■ Your objective ■
Go over the data and copy out each line with "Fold" in it.

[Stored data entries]
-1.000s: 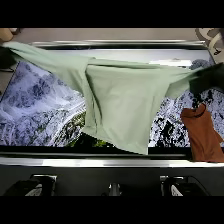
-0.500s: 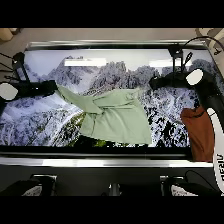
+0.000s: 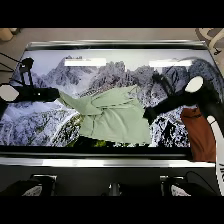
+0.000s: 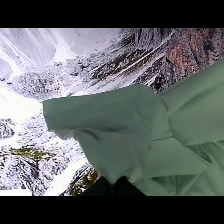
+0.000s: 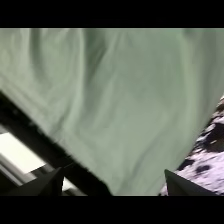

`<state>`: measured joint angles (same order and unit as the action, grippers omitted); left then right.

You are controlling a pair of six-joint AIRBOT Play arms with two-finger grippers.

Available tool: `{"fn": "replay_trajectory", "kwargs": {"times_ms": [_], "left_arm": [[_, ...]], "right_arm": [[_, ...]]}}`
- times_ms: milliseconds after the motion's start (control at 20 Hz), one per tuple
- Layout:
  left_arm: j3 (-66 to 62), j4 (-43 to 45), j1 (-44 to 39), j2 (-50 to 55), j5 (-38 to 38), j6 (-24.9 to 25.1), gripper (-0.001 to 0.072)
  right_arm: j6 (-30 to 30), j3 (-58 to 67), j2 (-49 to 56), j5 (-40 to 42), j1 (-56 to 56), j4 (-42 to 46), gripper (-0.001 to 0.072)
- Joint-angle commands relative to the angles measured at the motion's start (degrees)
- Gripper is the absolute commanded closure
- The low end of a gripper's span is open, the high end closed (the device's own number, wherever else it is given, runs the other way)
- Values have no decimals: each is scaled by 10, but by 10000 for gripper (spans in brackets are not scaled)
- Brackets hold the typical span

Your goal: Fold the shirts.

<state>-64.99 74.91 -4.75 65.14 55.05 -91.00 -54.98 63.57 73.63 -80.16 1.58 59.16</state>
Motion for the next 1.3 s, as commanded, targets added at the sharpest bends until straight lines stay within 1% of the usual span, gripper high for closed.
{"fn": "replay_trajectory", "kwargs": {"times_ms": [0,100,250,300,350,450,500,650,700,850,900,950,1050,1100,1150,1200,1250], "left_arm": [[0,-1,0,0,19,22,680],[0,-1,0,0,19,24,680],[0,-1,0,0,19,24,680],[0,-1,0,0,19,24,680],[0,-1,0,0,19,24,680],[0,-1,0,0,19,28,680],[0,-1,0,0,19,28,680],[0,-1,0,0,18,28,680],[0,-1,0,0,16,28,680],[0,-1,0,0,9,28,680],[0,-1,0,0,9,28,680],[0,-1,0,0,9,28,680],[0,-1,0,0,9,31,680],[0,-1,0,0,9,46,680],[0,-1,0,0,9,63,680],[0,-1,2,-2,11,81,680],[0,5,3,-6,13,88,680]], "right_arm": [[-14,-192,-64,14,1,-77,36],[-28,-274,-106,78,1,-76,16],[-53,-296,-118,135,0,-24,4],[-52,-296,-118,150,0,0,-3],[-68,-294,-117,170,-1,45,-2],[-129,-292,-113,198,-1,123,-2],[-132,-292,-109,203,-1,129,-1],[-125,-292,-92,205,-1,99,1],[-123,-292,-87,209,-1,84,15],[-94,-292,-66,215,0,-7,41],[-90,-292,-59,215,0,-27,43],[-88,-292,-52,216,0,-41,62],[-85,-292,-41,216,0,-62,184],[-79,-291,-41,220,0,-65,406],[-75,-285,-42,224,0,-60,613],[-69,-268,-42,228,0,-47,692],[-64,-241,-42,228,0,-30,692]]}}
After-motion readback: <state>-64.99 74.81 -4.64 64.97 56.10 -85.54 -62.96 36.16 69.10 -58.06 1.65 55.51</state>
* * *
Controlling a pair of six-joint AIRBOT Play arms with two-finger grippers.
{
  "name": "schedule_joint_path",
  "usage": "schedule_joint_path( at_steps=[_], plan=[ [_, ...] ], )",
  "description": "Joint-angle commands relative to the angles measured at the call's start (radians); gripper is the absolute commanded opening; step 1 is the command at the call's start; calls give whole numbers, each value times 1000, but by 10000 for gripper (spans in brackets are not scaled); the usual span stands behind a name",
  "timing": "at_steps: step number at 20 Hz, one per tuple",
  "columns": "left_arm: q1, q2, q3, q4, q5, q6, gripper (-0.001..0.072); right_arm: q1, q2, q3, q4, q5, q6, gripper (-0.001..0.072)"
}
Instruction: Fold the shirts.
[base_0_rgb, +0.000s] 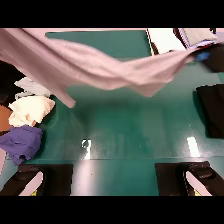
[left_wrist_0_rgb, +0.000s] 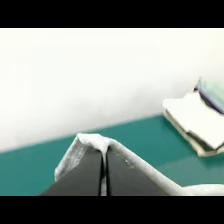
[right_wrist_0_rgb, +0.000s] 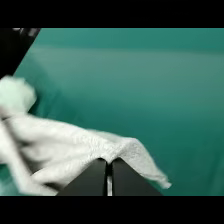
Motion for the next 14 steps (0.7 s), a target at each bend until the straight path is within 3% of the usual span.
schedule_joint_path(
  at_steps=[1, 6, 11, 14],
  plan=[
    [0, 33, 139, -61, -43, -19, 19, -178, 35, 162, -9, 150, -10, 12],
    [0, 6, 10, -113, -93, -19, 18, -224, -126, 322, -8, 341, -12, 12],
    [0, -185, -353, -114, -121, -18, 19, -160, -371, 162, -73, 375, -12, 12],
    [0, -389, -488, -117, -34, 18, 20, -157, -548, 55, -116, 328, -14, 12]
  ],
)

■ Task result ■
Your goal: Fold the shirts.
Instruction: Fold the shirts.

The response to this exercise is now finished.